И вдруг… Кто-то жалобно всхлипывает, как бы задыхаясь. До слуха моего доходит писк, странный клекот, бормотание. Кто это? Сурен? Кажется, он. Что с ним? Спрашивай не спрашивай у него — все равно ответа не услышишь, так и не приходил в сознание… Человек только значится живым, а на самом деле он все время в ином мире. И все-таки где сестра? Оглохла она, что ли? Кто дежурит?

Стоны на соседней кровати не утихают. Я приподнимаю голову. Вглядываюсь в палатный полумрак. Почему сестра не идет к Сурену? Кажется, вот она, услышала. Между кроватями бесшумно скользит ее халатик. Но мираж исчезает. Сестры все нет и нет.

Я вскакиваю, взбешенный, больно ударившись культей о тумбочку. Прижимаю укороченную руку в повязке к животу, ожидаю, пока утихнет боль. На соседней кровати, не умолкая, стонет Сурен. Склоняюсь над ним. На подушке смутно различается лицо, увенчанное белым тюрбаном. Приближаю к нему ухо. Но не слышу ничего, кроме гортанного клекота и писка.
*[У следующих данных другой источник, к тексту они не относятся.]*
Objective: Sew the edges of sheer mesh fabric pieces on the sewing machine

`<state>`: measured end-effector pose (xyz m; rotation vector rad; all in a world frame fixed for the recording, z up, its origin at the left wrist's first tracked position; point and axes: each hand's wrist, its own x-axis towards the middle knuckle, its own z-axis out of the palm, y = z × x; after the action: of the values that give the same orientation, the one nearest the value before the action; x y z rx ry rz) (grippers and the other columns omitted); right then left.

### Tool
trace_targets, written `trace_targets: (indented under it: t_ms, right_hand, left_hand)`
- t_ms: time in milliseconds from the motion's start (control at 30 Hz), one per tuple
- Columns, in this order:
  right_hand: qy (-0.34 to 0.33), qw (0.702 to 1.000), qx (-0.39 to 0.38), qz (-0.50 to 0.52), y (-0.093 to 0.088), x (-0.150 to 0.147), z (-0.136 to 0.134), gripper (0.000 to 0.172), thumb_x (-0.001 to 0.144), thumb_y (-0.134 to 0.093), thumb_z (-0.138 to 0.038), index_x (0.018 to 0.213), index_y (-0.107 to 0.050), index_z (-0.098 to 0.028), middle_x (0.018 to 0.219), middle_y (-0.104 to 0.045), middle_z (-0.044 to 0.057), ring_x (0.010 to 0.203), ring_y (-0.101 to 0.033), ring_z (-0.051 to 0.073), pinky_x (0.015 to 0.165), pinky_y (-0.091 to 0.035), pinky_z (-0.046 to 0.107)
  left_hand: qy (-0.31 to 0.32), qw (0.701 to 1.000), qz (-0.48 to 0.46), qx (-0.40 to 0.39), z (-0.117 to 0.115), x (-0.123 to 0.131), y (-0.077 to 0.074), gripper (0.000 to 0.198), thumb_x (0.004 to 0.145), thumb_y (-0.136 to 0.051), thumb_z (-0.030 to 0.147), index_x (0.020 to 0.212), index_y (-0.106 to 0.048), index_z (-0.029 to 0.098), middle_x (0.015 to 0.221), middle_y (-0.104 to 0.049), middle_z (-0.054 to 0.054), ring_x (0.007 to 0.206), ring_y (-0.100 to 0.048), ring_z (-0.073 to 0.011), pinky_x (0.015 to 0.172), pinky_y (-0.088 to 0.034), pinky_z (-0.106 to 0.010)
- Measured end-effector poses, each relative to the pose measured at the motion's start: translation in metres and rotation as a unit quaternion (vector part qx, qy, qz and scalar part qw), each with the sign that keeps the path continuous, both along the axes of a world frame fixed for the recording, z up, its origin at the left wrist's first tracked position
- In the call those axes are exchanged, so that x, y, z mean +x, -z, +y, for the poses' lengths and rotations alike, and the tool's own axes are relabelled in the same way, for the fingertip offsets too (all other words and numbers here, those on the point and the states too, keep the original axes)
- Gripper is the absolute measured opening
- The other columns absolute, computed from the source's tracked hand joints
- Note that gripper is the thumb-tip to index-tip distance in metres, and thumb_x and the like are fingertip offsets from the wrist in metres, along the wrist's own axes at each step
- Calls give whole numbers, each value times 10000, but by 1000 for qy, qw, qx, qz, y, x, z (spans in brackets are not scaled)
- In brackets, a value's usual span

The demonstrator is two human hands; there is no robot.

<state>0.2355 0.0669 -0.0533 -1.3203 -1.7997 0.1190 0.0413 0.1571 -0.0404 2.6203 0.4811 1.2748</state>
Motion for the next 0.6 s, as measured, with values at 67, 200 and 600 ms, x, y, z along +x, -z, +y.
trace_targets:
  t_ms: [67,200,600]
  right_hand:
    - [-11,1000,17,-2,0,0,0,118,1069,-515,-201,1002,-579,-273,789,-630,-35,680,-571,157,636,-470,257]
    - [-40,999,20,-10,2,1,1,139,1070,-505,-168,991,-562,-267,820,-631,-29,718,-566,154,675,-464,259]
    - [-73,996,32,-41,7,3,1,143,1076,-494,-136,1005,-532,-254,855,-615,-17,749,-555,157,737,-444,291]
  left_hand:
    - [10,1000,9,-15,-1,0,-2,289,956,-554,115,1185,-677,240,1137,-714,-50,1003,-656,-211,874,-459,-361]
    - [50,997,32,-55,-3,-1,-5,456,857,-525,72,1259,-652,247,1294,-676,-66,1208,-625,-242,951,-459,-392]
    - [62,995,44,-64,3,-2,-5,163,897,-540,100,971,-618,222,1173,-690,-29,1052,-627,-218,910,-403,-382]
— Сестра! — кричу я. — Сестра!

Никто не откликается. Не помня себя от ярости, безрассудно спрыгиваю с возвышения. Череп изнутри опаляет огненным током, уши глохнут, желтое пятно на стене взметывается к потолку. Почти вслепую выхожу в коридор. Выхожу и останавливаюсь, пораженный. У бочки с пальмой дежурная сестра Томочка повисла на каком-то типе в пижаме. Целуются!
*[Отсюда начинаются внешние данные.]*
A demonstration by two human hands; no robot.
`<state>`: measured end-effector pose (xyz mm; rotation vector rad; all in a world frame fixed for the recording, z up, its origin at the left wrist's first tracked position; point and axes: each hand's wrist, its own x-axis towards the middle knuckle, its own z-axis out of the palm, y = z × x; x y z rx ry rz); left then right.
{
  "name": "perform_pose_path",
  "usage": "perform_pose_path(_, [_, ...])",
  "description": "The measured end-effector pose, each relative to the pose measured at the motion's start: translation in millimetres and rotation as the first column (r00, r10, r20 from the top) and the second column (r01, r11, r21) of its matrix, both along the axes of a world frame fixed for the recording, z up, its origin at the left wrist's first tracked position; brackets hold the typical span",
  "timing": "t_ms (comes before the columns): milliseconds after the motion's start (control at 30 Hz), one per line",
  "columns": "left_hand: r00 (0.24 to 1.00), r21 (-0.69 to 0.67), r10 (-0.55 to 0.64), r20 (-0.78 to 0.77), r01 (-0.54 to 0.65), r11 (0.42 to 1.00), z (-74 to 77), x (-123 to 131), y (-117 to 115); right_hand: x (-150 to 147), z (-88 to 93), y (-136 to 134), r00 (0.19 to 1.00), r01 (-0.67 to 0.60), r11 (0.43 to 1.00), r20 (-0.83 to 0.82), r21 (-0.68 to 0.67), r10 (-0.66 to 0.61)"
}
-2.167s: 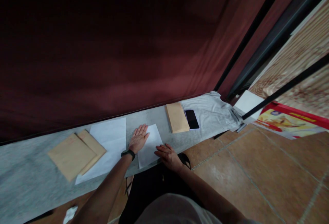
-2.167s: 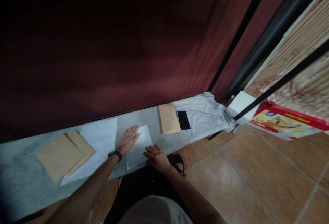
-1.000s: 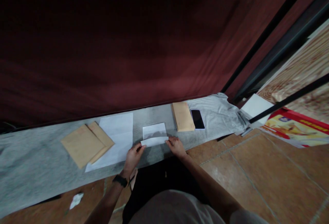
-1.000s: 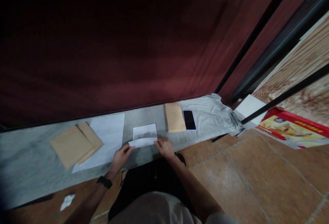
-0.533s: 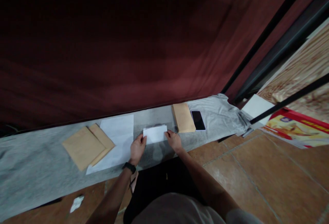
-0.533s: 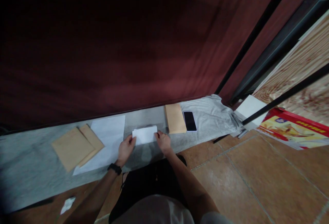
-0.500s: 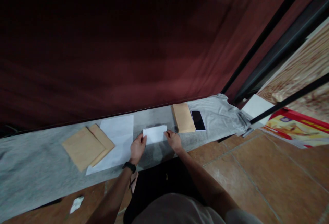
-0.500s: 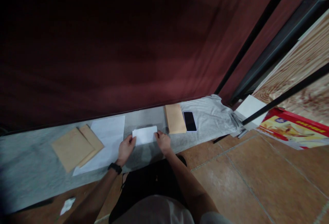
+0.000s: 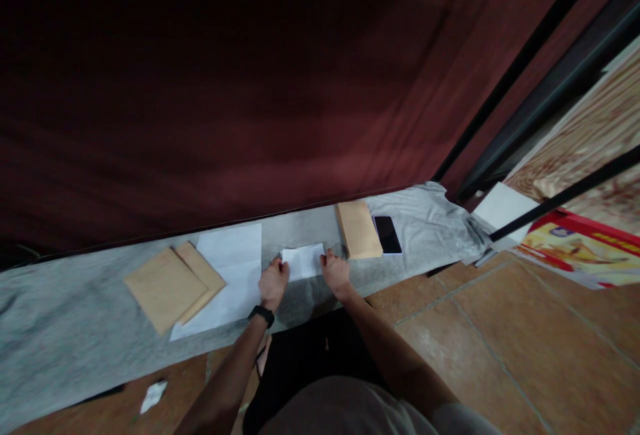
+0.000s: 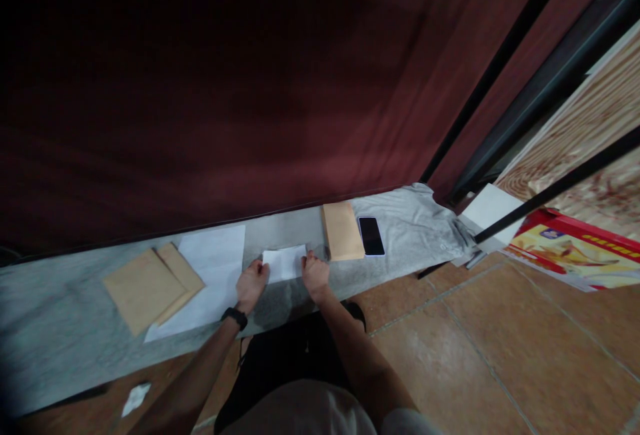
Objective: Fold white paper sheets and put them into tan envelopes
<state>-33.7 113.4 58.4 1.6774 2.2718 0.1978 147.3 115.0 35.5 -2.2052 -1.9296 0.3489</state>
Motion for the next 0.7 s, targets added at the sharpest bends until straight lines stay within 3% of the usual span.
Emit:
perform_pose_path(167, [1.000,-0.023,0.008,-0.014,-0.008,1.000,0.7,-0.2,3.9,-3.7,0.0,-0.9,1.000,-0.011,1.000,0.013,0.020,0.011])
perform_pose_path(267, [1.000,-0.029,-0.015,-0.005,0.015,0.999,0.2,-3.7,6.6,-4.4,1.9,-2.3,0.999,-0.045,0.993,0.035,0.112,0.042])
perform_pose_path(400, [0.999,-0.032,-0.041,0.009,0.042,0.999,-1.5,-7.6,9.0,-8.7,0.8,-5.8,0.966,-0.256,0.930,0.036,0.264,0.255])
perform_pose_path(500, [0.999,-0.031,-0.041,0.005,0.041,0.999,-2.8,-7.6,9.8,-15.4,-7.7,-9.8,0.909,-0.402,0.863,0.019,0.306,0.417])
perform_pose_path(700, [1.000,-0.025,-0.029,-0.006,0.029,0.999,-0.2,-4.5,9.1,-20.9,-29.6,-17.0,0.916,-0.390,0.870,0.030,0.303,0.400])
— Зажимаетесь? — Хочется орать, а получается шепот. — Сурену плохо, я кричу… А ты?!. Ах ты!..

Из коридорного полумрака на меня уставились блестящие глаза того типа в пижаме. Слышится сдавленный басок?
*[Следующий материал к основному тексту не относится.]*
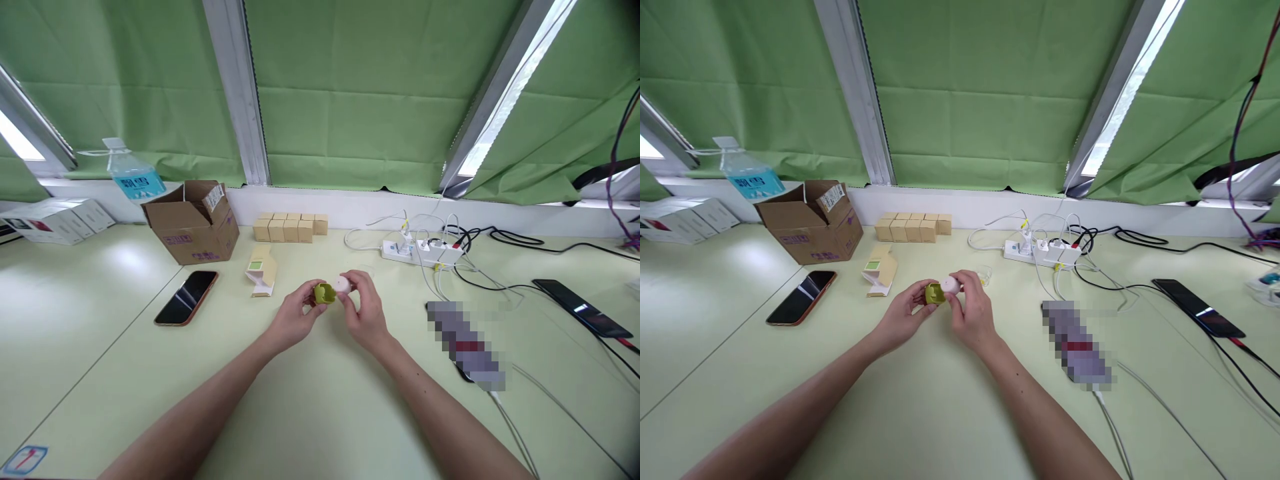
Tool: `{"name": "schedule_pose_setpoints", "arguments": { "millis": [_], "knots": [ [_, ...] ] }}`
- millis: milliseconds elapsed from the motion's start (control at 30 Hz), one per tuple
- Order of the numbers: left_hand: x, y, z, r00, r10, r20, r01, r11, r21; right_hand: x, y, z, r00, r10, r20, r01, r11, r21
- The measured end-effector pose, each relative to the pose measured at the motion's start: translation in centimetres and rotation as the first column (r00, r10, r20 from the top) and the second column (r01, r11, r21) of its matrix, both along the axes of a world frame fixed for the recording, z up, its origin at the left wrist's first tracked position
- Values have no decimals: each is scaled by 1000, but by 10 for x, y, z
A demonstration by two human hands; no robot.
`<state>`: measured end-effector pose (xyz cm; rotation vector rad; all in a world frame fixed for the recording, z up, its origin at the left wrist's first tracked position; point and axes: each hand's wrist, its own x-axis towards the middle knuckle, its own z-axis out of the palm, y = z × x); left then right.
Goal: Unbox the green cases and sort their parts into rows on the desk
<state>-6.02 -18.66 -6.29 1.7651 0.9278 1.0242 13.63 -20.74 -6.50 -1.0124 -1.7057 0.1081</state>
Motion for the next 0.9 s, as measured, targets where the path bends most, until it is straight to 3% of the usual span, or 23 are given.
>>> {"name": "schedule_pose_setpoints", "arguments": {
  "millis": [100, 200, 267, 333, 600, 900],
  "knots": [
    [-3, 6, -3, 997, 61, 41, -61, 998, -9, 12, 14, 10, 991, -131, -4, 131, 991, 5],
    [-4, 11, -6, 991, 121, 57, -120, 993, -12, 24, 35, 18, 919, -263, 295, 297, 952, -76],
    [-5, 12, -6, 989, 136, 60, -136, 991, -14, 28, 49, 20, 827, -260, 499, 357, 928, -108],
    [-6, 14, -7, 988, 142, 63, -141, 990, -15, 27, 61, 20, 774, -234, 588, 367, 923, -116],
    [-7, 17, -12, 979, 192, 63, -193, 981, 3, 14, 82, 12, 661, -206, 721, 392, 915, -98],
    [-6, 15, -11, 983, 167, 75, -168, 986, 9, 16, 77, 7, 660, -233, 715, 405, 911, -76]
  ]
}}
— Иди, иди, парень! Тома сейчас, сейчас…

— Ах ты, подлец! Совесть у тебя есть, сволочь?

— Ну, ну! Ты не больно! — бормочет он предостерегающе. — Не больно разговаривай! А то схлопочешь у меня.

— Ты запомни, — пропустив эту пустую угрозу мимо ушей, поворачиваюсь я к сестре. — На обходе все расскажу майору. Если только с Суреном что-нибудь из-за тебя…

— Что ты, что ты, Славик! — частит Томочка шепотом. — Почему, почему из-за меня?.. Он же безнадежный…

— «Безнадежный»?! А кто здесь не «безнадежный»? Твой хахаль? Тебе на всех нас плевать! Чего стоишь? Иди к нему!

— Тише, ради бога, тише. — Томочкина фигура отделяется наконец от фигуры в пижаме. — Бегу, бегу.

За дверью растревоженно гудит «вокзал». Я замечаю, как сестра исчезает в палате, и плетусь туда же. Опять в голове такая боль, будто внутрь черепа сунули резиновую камеру от мяча и надувают, надувают… Я иду по коридору, придерживаясь рукой за стену, как слепой.

— Парень! Погоди чуток, слово скажу. Слышь-ка?

— Ну что еще? — Я останавливаюсь.

— Не серчай, слышь. Вышло так, ты пойми…

— Я хочу лечь. Голова болит…

— Давай подсоблю. — Непрошеный помощник берет меня под руку и заботливо ведет к двери. — Слышь, браток, не серчай, а? Чего не отвечаешь? Я тоже ведь раненый. Не серчаешь, браток, а? Да скажи ты хоть слово!

— Не серчаю, — шепчу я.

Из палаты выпархивает Томочка и проносится к лестнице. Я скорее угадываю это, чем вижу. Опять знакомо подступила тошнота, и завертелись, медленно набирая скорость, размытые пятна окон, колонны, желтый огонек ночника…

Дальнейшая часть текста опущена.